ILO, MOLE bring together stakeholders to address critical labour market challenges

The International Labour Organization (ILO) and the Ministry of Labour and Employment (MoLE) today organised a technical dialogue on National Employment Policy and Labour Market Employment Challenges in Bangladesh.

The objective of the technical dialogue was to discuss the critical challenges arising from current labour market trends in Bangladesh and to explore effective means of addressing those through the National Employment Policy (NEP), said a press release.

Begum Monnujan Sufian, State Minister of Labour and Employment, was present as the chief guest.

She stated that, “‘The Ministry of Labour and Employment, together with other ministries and stakeholders, will pursue evidence-based policy development and targeted interventions to create an enabling environment for decent employment opportunities. This initiative will be aligned with the Employment Policy developed last year. As part of its implementation the Ministry of Labour and Employment is also exploring the establishment of an Employment Directorate to coordinate the employment agenda”.

At the technical dialogue session, Dr M A Razzaque, Chairman of Research and Policy Integration for Development (RAPID), delivered the keynote presentation that shed light on the employment policy, context, and labour market challenges in Bangladesh.

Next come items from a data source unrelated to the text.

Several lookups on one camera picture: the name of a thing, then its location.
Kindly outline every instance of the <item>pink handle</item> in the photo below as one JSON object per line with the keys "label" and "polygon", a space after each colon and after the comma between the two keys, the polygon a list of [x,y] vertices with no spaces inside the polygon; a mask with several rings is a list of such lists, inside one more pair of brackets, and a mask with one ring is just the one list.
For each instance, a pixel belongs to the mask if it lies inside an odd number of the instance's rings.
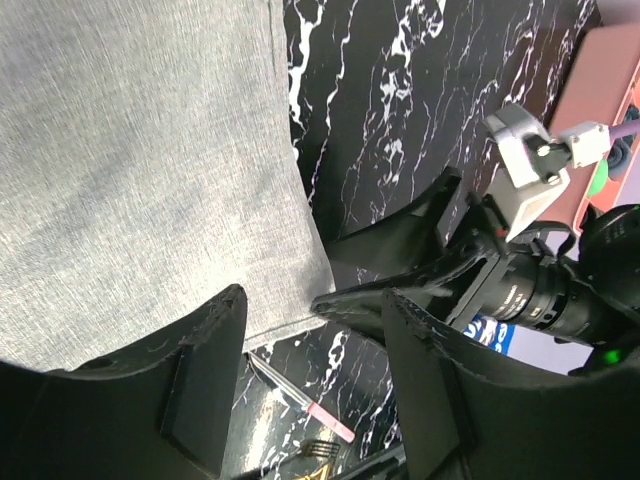
{"label": "pink handle", "polygon": [[317,403],[313,402],[307,410],[307,413],[342,438],[345,442],[351,443],[356,438],[355,433],[341,424],[333,415]]}

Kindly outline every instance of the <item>knife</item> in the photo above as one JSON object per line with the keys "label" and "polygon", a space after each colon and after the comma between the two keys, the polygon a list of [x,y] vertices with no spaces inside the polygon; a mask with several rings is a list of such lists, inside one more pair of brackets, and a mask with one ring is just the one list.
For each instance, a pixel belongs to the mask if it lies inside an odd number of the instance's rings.
{"label": "knife", "polygon": [[311,415],[345,442],[353,442],[356,437],[355,433],[314,402],[311,397],[291,383],[284,375],[257,355],[249,352],[248,357],[249,364],[256,373],[256,376],[272,390],[279,391],[287,405],[296,411]]}

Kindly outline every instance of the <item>green object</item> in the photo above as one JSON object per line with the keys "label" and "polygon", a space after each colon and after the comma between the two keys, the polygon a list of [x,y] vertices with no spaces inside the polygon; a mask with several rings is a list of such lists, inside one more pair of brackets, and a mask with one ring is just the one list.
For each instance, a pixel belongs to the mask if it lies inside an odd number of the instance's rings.
{"label": "green object", "polygon": [[607,365],[615,365],[622,360],[622,352],[620,350],[609,350],[602,358]]}
{"label": "green object", "polygon": [[609,178],[609,164],[606,159],[600,160],[598,168],[596,168],[596,174],[593,176],[589,190],[587,191],[587,197],[593,197],[602,191],[607,184]]}

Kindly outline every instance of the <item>black marble surface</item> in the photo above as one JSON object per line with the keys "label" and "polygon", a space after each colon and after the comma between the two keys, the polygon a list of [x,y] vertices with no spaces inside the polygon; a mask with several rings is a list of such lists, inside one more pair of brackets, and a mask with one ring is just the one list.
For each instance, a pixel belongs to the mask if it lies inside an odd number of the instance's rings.
{"label": "black marble surface", "polygon": [[[323,240],[397,211],[445,165],[483,191],[497,158],[481,120],[509,101],[548,120],[575,46],[598,21],[595,0],[285,0],[293,148]],[[334,274],[338,288],[375,278],[344,265]],[[330,324],[259,354],[356,431],[338,469],[401,438],[377,344]],[[305,438],[335,440],[243,365],[224,477],[277,464]]]}

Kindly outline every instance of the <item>gray towel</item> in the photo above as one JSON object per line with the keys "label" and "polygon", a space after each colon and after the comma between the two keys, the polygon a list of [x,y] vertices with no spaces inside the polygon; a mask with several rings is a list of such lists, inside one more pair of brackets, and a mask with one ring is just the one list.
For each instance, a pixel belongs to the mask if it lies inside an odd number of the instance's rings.
{"label": "gray towel", "polygon": [[290,144],[282,6],[0,3],[0,358],[73,369],[239,283],[245,349],[333,287]]}

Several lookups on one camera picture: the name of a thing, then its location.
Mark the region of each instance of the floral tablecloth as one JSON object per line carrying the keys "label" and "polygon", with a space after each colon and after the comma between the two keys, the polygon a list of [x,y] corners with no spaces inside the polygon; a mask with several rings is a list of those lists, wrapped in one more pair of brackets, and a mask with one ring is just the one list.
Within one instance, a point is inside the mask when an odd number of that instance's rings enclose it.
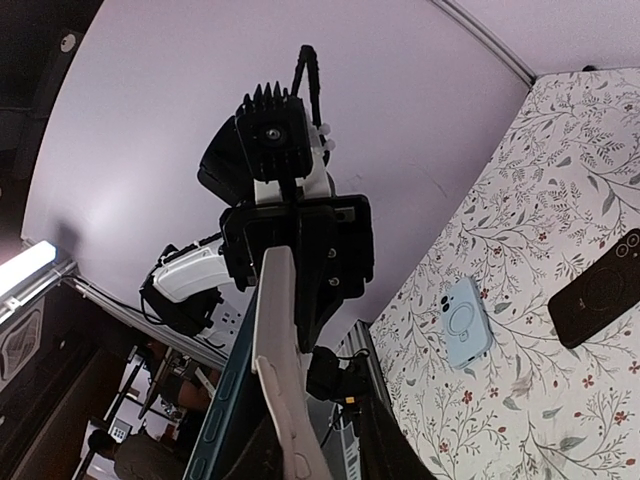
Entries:
{"label": "floral tablecloth", "polygon": [[[637,226],[640,69],[540,79],[371,328],[400,426],[434,474],[640,478],[640,306],[575,350],[546,306]],[[495,342],[452,371],[438,299],[466,275]]]}

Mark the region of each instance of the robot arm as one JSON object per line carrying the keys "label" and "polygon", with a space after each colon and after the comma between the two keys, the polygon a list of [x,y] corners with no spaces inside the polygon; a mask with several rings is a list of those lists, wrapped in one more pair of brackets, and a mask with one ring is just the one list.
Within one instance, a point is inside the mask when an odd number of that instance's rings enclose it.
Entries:
{"label": "robot arm", "polygon": [[[305,67],[310,119],[297,96]],[[258,287],[251,369],[282,446],[287,479],[329,478],[305,387],[324,395],[333,382],[316,374],[307,384],[302,354],[314,350],[343,301],[363,295],[373,278],[371,208],[365,196],[334,192],[326,170],[333,142],[320,120],[319,89],[315,51],[303,46],[291,94],[276,83],[245,96],[198,173],[230,206],[220,218],[222,242],[212,237],[182,251],[168,247],[141,291],[163,320],[174,320],[172,328],[196,335],[210,326],[207,309],[222,302],[219,285]],[[314,371],[325,370],[326,359],[325,352]],[[345,392],[349,398],[360,393]]]}

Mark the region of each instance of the light blue phone case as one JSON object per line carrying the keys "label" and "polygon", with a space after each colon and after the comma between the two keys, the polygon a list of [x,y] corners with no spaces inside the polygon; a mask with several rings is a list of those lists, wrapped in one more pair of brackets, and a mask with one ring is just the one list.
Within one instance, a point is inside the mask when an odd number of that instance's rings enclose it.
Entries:
{"label": "light blue phone case", "polygon": [[489,350],[493,337],[475,282],[464,277],[439,302],[451,367],[464,368]]}

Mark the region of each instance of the black phone case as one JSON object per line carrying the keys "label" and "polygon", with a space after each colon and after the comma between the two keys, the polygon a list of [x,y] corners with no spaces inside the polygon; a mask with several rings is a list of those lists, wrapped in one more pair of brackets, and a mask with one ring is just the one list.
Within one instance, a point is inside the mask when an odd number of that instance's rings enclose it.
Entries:
{"label": "black phone case", "polygon": [[560,343],[575,348],[640,301],[640,229],[549,300]]}

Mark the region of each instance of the camera lens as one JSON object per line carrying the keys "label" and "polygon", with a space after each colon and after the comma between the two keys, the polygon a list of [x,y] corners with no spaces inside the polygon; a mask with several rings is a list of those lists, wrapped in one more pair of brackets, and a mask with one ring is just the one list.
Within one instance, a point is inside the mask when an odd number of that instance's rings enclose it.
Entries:
{"label": "camera lens", "polygon": [[639,243],[640,243],[640,235],[638,235],[637,233],[632,233],[631,235],[629,235],[629,239],[627,240],[627,245],[629,245],[631,248],[634,248],[634,247],[637,247]]}
{"label": "camera lens", "polygon": [[618,245],[618,248],[616,248],[616,255],[621,258],[624,257],[627,253],[629,253],[629,247],[627,247],[626,243]]}
{"label": "camera lens", "polygon": [[277,128],[270,128],[269,130],[264,132],[264,136],[267,137],[272,142],[277,142],[278,140],[280,140],[280,137],[282,136],[282,132]]}

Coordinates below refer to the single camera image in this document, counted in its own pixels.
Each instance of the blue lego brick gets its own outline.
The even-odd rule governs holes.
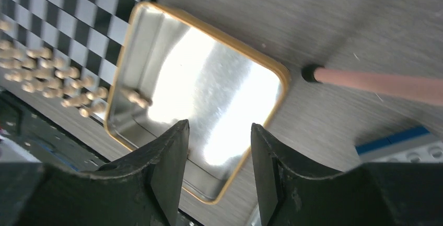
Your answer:
[[[416,128],[411,128],[408,129],[406,131],[397,133],[395,135],[392,136],[388,136],[387,139],[389,140],[389,142],[391,144],[397,144],[399,142],[414,138],[414,137],[419,137],[419,136],[423,136],[426,134],[430,134],[430,132],[425,129],[425,127],[416,127]]]
[[[355,149],[357,150],[357,154],[361,155],[361,154],[367,153],[369,151],[373,151],[373,150],[383,148],[383,147],[386,147],[389,145],[391,145],[389,140],[387,138],[383,138],[383,139],[379,139],[376,141],[372,141],[372,142],[364,144],[364,145],[357,146],[357,147],[355,147]]]
[[[414,138],[414,137],[419,137],[419,136],[423,136],[426,134],[430,134],[430,132],[425,129],[425,127],[416,127],[416,128],[411,128],[408,129],[406,131],[388,136],[386,138],[383,139],[378,139],[372,142],[369,142],[367,144],[364,145],[360,145],[355,147],[355,149],[357,150],[357,153],[359,155],[361,154],[365,154],[369,151],[374,151],[392,144],[397,144],[399,142]]]

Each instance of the reflective metal surface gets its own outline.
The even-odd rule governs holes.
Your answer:
[[[135,149],[188,119],[183,187],[213,202],[249,152],[251,124],[264,124],[281,100],[282,76],[152,5],[139,6],[132,18],[106,127]],[[132,89],[152,106],[130,103],[124,93]]]

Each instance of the gold rim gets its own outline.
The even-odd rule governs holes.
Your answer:
[[[128,145],[125,142],[120,141],[119,139],[115,138],[108,130],[108,116],[109,116],[109,111],[111,108],[111,102],[113,99],[113,95],[114,95],[114,86],[116,84],[117,81],[117,76],[120,73],[120,66],[122,64],[122,57],[129,39],[129,34],[132,33],[132,22],[134,17],[136,16],[136,13],[138,12],[139,9],[144,8],[144,7],[150,7],[150,8],[155,8],[163,13],[166,13],[168,15],[170,15],[171,17],[173,17],[174,19],[177,19],[183,23],[186,23],[187,25],[197,28],[200,31],[206,33],[207,35],[209,35],[210,37],[214,38],[215,40],[217,40],[218,42],[230,47],[231,49],[237,51],[238,53],[246,56],[247,58],[249,58],[250,60],[254,61],[255,63],[260,64],[261,66],[271,70],[273,73],[275,73],[278,78],[280,79],[281,83],[282,83],[282,93],[280,94],[280,96],[278,97],[278,100],[274,106],[274,108],[272,109],[272,111],[270,112],[269,116],[267,117],[266,121],[263,123],[263,126],[266,127],[267,124],[271,121],[272,117],[274,116],[275,112],[277,111],[277,109],[281,106],[283,99],[286,97],[286,94],[288,92],[289,89],[289,82],[290,82],[290,73],[288,71],[288,69],[283,66],[281,63],[278,63],[277,61],[273,60],[272,58],[270,58],[269,56],[266,56],[260,52],[258,52],[257,50],[247,46],[246,44],[240,42],[239,40],[230,37],[229,35],[223,33],[222,31],[214,28],[213,26],[204,23],[200,20],[198,20],[197,18],[191,16],[190,14],[179,10],[179,9],[173,9],[173,8],[168,8],[165,6],[161,6],[159,4],[155,4],[155,3],[148,3],[148,2],[142,2],[142,3],[138,3],[134,9],[131,12],[131,17],[129,20],[129,27],[128,27],[128,31],[126,32],[126,37],[125,37],[125,41],[124,44],[120,50],[120,54],[119,54],[119,59],[117,61],[117,70],[115,72],[114,75],[114,81],[113,84],[111,86],[111,89],[109,91],[109,97],[108,99],[110,100],[110,102],[108,103],[108,107],[106,109],[106,115],[104,118],[104,129],[106,130],[106,132],[116,141],[118,141],[120,144],[122,144],[125,148],[127,148],[128,150],[132,151],[135,150],[136,148],[132,145]],[[232,175],[229,177],[229,179],[226,181],[225,185],[223,186],[223,188],[221,189],[220,193],[218,194],[218,196],[213,200],[213,201],[204,201],[201,198],[197,197],[196,195],[194,195],[190,190],[188,190],[185,187],[182,187],[182,189],[184,189],[185,191],[187,191],[189,194],[191,194],[193,197],[195,197],[197,200],[199,200],[200,202],[204,203],[204,204],[208,204],[208,205],[214,205],[217,204],[221,198],[223,197],[223,195],[225,194],[226,190],[228,189],[228,187],[232,184],[234,178],[237,176],[238,172],[240,171],[241,167],[243,166],[244,162],[246,161],[246,159],[248,158],[248,156],[251,153],[251,147],[249,147],[246,152],[243,154],[239,164],[237,165],[237,167],[234,169]]]

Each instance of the white lego brick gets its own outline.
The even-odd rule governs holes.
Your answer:
[[[381,159],[387,156],[405,152],[410,149],[419,148],[421,146],[430,145],[439,142],[440,139],[433,134],[425,134],[422,136],[413,137],[402,142],[397,142],[383,148],[366,152],[360,155],[362,162],[372,162],[374,159]]]

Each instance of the wood grain surface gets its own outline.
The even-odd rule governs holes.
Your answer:
[[[340,87],[308,84],[307,63],[443,78],[443,0],[158,0],[184,9],[282,62],[292,74],[268,127],[282,142],[339,170],[359,164],[354,145],[423,124],[443,135],[443,109]],[[251,159],[217,205],[182,193],[204,225],[244,225],[257,203]]]

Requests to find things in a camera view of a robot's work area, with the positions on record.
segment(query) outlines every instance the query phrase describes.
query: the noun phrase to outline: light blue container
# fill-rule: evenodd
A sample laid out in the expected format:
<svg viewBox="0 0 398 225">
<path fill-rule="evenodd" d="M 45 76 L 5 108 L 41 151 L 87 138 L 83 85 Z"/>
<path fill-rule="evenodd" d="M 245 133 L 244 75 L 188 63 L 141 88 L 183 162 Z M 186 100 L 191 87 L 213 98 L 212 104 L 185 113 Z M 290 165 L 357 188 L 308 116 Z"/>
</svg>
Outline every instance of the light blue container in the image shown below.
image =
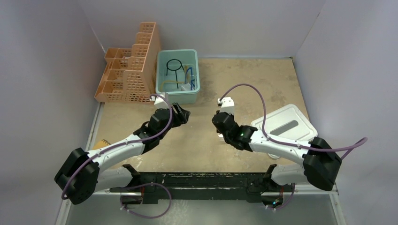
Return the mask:
<svg viewBox="0 0 398 225">
<path fill-rule="evenodd" d="M 167 71 L 167 62 L 172 59 L 177 59 L 181 61 L 183 68 L 192 67 L 192 77 L 191 71 L 188 70 L 187 76 L 185 76 L 184 69 L 180 68 L 177 70 L 177 75 L 175 71 Z M 170 69 L 178 69 L 181 65 L 177 60 L 170 61 L 168 67 Z M 193 83 L 195 88 L 193 90 L 181 90 L 181 85 L 175 82 L 165 82 L 161 90 L 161 85 L 164 81 L 177 81 L 190 83 L 191 78 L 193 78 Z M 180 49 L 180 50 L 165 50 L 158 53 L 158 62 L 156 70 L 156 93 L 160 94 L 162 92 L 168 93 L 168 100 L 170 103 L 177 102 L 178 104 L 193 104 L 196 102 L 198 93 L 200 90 L 199 82 L 199 69 L 198 69 L 198 53 L 194 49 Z"/>
</svg>

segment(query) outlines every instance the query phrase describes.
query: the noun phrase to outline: yellow object
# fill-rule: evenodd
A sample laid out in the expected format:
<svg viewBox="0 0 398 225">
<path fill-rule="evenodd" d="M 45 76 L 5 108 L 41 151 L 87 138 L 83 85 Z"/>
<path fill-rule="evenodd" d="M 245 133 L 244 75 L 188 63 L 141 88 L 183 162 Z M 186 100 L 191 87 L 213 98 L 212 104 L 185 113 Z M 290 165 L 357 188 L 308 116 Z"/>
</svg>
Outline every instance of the yellow object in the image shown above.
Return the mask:
<svg viewBox="0 0 398 225">
<path fill-rule="evenodd" d="M 100 148 L 104 148 L 111 145 L 111 143 L 109 143 L 107 140 L 102 139 L 101 141 L 97 142 L 94 147 L 92 148 L 93 150 L 95 149 L 100 149 Z"/>
<path fill-rule="evenodd" d="M 163 91 L 163 85 L 165 83 L 184 83 L 184 82 L 182 82 L 182 81 L 172 81 L 172 80 L 163 81 L 163 83 L 161 84 L 161 87 L 160 87 L 160 91 Z"/>
</svg>

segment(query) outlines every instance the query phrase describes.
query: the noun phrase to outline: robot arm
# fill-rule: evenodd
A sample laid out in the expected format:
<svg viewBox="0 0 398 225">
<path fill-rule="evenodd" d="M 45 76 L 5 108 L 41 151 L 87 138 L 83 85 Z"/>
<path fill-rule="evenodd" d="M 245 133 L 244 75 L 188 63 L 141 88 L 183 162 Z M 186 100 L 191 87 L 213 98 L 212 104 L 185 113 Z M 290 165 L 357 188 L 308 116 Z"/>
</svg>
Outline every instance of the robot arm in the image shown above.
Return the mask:
<svg viewBox="0 0 398 225">
<path fill-rule="evenodd" d="M 72 178 L 70 185 L 67 187 L 66 195 L 73 204 L 85 201 L 97 190 L 114 187 L 109 187 L 110 184 L 125 182 L 126 175 L 133 173 L 131 168 L 121 167 L 108 171 L 106 169 L 132 156 L 138 156 L 152 150 L 159 145 L 160 140 L 163 139 L 171 128 L 188 122 L 190 112 L 182 109 L 177 103 L 174 103 L 170 126 L 156 138 L 148 139 L 148 137 L 162 131 L 170 118 L 168 105 L 162 99 L 156 98 L 155 106 L 157 110 L 151 116 L 150 120 L 144 122 L 138 130 L 125 139 L 102 149 L 84 151 L 78 148 L 71 152 L 54 179 L 61 189 L 65 188 L 79 167 L 87 162 L 88 159 L 93 158 Z"/>
<path fill-rule="evenodd" d="M 268 178 L 277 185 L 309 182 L 322 190 L 330 191 L 333 188 L 341 165 L 340 157 L 334 152 L 317 152 L 301 148 L 308 146 L 330 149 L 331 147 L 323 139 L 315 137 L 311 142 L 295 141 L 268 134 L 268 137 L 294 144 L 295 147 L 277 144 L 266 138 L 256 127 L 239 126 L 234 120 L 234 102 L 231 98 L 218 100 L 218 105 L 221 109 L 216 112 L 212 123 L 227 144 L 238 150 L 269 153 L 296 163 L 269 167 Z"/>
</svg>

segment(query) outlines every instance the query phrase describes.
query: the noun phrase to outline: metal frame
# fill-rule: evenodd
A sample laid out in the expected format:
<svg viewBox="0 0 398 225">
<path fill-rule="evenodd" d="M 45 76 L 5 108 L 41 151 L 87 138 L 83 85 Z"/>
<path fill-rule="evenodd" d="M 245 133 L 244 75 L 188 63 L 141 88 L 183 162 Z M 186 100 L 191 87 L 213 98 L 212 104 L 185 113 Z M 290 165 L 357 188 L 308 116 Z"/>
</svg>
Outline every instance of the metal frame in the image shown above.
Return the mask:
<svg viewBox="0 0 398 225">
<path fill-rule="evenodd" d="M 97 111 L 94 115 L 92 127 L 90 129 L 90 134 L 87 140 L 85 150 L 90 150 L 94 146 L 95 137 L 97 135 L 98 127 L 100 124 L 101 116 L 104 110 L 104 103 L 99 103 Z M 262 196 L 267 195 L 278 195 L 277 192 L 267 192 L 263 193 Z M 129 196 L 141 196 L 141 193 L 119 193 L 119 192 L 110 192 L 108 189 L 103 191 L 98 191 L 93 193 L 93 195 L 129 195 Z M 332 208 L 335 214 L 336 222 L 338 225 L 346 225 L 345 218 L 343 215 L 343 211 L 341 209 L 340 201 L 338 198 L 338 189 L 335 185 L 331 191 L 323 191 L 315 188 L 310 184 L 298 184 L 296 185 L 294 195 L 329 195 L 330 202 L 332 204 Z M 68 219 L 70 207 L 72 203 L 70 200 L 63 200 L 61 203 L 61 208 L 58 213 L 58 217 L 56 220 L 56 225 L 65 225 Z"/>
</svg>

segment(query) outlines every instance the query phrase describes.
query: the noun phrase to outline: table top
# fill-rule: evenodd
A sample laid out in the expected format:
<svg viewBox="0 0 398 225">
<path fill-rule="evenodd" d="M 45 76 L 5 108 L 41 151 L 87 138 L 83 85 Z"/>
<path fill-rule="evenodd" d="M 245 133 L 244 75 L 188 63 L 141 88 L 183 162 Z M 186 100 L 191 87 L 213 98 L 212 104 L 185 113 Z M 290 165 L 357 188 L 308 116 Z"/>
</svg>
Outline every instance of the table top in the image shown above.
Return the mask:
<svg viewBox="0 0 398 225">
<path fill-rule="evenodd" d="M 199 59 L 200 91 L 195 104 L 181 105 L 191 111 L 187 124 L 171 129 L 151 151 L 124 160 L 147 172 L 263 172 L 271 164 L 287 165 L 287 159 L 271 159 L 265 153 L 240 151 L 221 142 L 211 122 L 219 107 L 217 98 L 238 83 L 249 83 L 262 93 L 267 113 L 295 104 L 308 117 L 291 59 Z M 230 94 L 239 125 L 263 116 L 257 93 L 237 87 Z M 138 129 L 154 113 L 153 105 L 105 103 L 95 142 L 115 143 Z"/>
</svg>

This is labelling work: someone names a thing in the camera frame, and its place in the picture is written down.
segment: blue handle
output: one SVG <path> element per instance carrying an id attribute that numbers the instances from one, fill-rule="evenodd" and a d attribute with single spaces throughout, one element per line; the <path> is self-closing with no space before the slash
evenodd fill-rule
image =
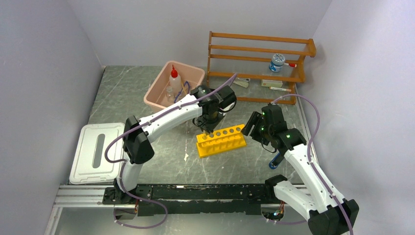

He emphasized on mainly the appropriate implementation of the employment policy that needs to build the institutional capacity of the ministry of labour, focusing on the social protection of the workers in the informal economy, analyzing demand-supply gap of high potential sectors for employment and counting underemployment as crucial as unemployment. Tuomo Poutiainen, Country Director for ILO Bangladesh ensured ILO’s support to the Government of Bangladesh to achieve LDC graduation and vision 2041 by implementing the 4th decent work country programme.

He said, “It is evident that jobs creation, social security, quality of employment and international trade are crucial to achieve the goals, but the National Employment Policy could be the pivotal tool to pushing employment agenda further in connection to achieve the country’s vision”.

“Promoting the creation of full and productive employment has been an integral part of ILO’s work in Bangladesh. This is because decent jobs are not just any jobs but the basis for peace, social justice, social inclusion, economic development, and personal fulfillment” he added.

Dr Md Kawser Ahmed, Member (Secretary) of the General Economics Division (GED) mentioned, “The government emphasized on providing industry-relevant skills training, promoting entrepreneurship, and creating job opportunities that can help to empower the two million new market entrants”.

He highlighted that addressing challenges in employment is one of the priority areas of government various plans.

He said, “Implementing the National Employment Policy of Bangladesh is key to addressing labour market challenges, promoting inclusion, and driving sustainable development. With targeted policies and interventions, we can effectively tackle unemployment, skills mismatch, and other pressing issues, ultimately improving livelihoods and fostering socioeconomic progress.”

Sharifa Khan, Secretary of the Economic Relations Division, noted the need for the importance of skilled workers in the post-graduation time to maintain competitiveness.

She said, “LDC graduation brings forth labour market and employment consequences, highlighting the need for skilled workers and increased labour productivity to enhance competitiveness in exporting high-end products and services. This timely technical dialogue on the national employment policy aligns with the macroeconomic challenges of Bangladesh, providing valuable
insights and solutions for the future.”

Dr Shahnaz Arefin ndc, Secretary of the Statistics and Informatics Division, addressed the importance of labour market intelligence and labour market data in formulating and implanting employment policies.

She said, “Labour market intelligence and data play a crucial role in formulating and implementing effective employment policies. As Bangladesh strives to achieve SDGs by 2030 and graduate from LDC status by 2026, establishing a comprehensive labour market information system (LMIS) becomes imperative. This requires resource allocation, interagency coordination,
private sector engagement, and a robust monitoring system to support  evidence-based decision-making and ensure effective implementation of employment initiatives”.